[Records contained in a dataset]
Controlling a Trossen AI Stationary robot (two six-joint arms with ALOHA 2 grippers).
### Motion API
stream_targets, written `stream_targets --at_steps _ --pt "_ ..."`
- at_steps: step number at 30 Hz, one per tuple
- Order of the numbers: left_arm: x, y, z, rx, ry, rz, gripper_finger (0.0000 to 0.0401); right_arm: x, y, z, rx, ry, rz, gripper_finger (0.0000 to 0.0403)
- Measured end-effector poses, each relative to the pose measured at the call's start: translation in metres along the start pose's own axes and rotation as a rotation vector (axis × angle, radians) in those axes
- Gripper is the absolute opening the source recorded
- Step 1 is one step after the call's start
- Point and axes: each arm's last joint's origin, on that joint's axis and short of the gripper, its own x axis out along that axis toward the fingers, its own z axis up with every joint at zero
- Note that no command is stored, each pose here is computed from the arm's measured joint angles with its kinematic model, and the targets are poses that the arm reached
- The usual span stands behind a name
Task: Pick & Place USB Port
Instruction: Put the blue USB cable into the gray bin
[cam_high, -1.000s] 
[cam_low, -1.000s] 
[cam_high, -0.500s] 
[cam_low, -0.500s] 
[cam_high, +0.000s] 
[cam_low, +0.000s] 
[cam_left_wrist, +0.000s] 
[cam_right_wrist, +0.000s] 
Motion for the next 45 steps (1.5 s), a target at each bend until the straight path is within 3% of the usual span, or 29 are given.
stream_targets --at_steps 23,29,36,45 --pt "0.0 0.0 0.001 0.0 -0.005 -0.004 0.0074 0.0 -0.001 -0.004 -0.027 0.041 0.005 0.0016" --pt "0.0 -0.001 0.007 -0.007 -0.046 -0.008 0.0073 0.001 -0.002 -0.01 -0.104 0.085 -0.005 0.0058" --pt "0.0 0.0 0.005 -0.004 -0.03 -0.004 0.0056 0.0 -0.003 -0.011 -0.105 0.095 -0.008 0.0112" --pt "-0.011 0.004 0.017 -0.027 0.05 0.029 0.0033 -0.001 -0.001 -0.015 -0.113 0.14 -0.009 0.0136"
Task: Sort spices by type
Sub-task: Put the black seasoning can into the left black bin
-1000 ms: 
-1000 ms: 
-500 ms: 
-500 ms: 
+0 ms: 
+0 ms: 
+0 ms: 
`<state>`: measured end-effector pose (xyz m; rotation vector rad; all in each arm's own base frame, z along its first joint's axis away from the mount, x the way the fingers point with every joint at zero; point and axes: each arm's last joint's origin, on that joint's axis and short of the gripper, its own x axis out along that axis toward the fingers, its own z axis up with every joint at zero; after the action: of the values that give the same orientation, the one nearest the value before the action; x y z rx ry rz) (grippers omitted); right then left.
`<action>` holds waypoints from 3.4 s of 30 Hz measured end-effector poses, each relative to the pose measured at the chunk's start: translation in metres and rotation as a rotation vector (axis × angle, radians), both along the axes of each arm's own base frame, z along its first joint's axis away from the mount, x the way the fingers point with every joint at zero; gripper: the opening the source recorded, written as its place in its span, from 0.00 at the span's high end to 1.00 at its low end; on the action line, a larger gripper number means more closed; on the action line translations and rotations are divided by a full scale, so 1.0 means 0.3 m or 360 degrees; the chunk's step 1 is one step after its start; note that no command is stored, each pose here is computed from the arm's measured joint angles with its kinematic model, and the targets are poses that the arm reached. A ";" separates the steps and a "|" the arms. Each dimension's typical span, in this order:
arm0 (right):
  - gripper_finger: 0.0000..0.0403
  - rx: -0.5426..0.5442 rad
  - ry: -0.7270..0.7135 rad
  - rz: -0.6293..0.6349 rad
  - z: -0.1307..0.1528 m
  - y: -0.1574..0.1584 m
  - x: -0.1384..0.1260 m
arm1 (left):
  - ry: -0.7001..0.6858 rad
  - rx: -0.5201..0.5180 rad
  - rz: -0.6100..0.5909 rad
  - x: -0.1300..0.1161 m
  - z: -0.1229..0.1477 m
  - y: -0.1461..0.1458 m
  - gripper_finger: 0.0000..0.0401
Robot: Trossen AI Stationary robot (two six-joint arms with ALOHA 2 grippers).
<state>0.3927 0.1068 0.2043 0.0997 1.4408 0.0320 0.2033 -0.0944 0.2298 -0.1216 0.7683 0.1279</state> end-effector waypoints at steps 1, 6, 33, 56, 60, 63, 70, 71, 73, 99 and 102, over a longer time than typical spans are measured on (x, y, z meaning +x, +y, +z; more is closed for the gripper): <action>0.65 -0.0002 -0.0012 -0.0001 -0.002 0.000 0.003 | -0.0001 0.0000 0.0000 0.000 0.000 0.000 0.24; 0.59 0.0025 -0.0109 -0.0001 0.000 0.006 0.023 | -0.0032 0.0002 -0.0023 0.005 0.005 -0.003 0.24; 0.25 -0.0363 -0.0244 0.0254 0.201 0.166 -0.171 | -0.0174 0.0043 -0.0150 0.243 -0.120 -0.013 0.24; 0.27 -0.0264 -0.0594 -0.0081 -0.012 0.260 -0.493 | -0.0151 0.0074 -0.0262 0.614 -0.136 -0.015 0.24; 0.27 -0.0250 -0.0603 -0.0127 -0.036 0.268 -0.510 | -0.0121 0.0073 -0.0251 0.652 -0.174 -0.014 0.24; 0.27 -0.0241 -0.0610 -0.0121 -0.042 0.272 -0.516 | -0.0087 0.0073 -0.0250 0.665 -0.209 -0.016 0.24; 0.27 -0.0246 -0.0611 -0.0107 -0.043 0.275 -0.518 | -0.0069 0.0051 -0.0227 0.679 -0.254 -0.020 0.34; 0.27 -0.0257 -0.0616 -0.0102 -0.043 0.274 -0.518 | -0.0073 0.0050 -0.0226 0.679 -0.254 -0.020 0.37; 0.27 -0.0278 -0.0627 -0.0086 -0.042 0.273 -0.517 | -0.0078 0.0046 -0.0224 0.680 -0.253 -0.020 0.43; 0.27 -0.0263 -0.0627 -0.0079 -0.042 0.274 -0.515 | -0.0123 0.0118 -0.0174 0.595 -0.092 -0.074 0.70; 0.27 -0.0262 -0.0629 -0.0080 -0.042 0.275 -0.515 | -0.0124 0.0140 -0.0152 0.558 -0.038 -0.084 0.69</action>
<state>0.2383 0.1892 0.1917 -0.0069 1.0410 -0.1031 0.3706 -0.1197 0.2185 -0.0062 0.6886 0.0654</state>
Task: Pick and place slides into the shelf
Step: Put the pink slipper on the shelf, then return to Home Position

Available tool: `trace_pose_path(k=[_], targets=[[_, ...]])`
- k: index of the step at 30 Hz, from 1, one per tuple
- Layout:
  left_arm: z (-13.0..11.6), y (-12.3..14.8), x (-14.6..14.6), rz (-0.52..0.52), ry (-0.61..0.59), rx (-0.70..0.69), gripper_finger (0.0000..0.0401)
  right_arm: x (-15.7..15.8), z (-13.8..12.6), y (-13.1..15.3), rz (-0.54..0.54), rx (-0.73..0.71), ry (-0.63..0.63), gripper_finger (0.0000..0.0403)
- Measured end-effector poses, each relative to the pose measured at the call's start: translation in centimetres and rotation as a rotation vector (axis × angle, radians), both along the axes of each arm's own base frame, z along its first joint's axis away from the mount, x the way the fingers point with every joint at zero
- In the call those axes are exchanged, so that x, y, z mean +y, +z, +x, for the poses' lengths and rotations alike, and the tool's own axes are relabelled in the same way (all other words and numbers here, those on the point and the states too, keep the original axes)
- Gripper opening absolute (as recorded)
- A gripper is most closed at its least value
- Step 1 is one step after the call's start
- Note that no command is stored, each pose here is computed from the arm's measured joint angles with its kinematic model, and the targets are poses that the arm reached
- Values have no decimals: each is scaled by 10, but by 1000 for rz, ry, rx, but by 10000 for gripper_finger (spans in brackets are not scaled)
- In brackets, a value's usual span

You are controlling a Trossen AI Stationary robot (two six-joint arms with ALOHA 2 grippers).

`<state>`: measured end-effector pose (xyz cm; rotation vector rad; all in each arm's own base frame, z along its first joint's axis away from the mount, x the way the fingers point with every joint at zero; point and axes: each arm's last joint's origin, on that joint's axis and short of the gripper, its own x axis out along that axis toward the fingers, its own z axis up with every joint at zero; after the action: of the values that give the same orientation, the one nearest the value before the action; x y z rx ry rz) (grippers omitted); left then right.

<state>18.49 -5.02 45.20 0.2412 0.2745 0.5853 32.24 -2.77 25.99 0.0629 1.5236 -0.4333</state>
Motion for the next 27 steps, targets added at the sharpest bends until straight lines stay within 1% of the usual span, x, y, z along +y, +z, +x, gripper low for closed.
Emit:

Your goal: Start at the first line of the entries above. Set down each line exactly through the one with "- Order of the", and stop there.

Task response:
Controlling a Trossen AI Stationary robot (two six-joint arms with ALOHA 2 grippers).
### Motion API
stream_targets, written `stream_targets --at_steps _ --pt "_ ..."`
- at_steps: step number at 30 Hz, one per tuple
- Order of the numbers: left_arm: x, y, z, rx, ry, rz, gripper_finger (0.0000 to 0.0401); right_arm: x, y, z, rx, ry, rz, gripper_finger (0.0000 to 0.0403)

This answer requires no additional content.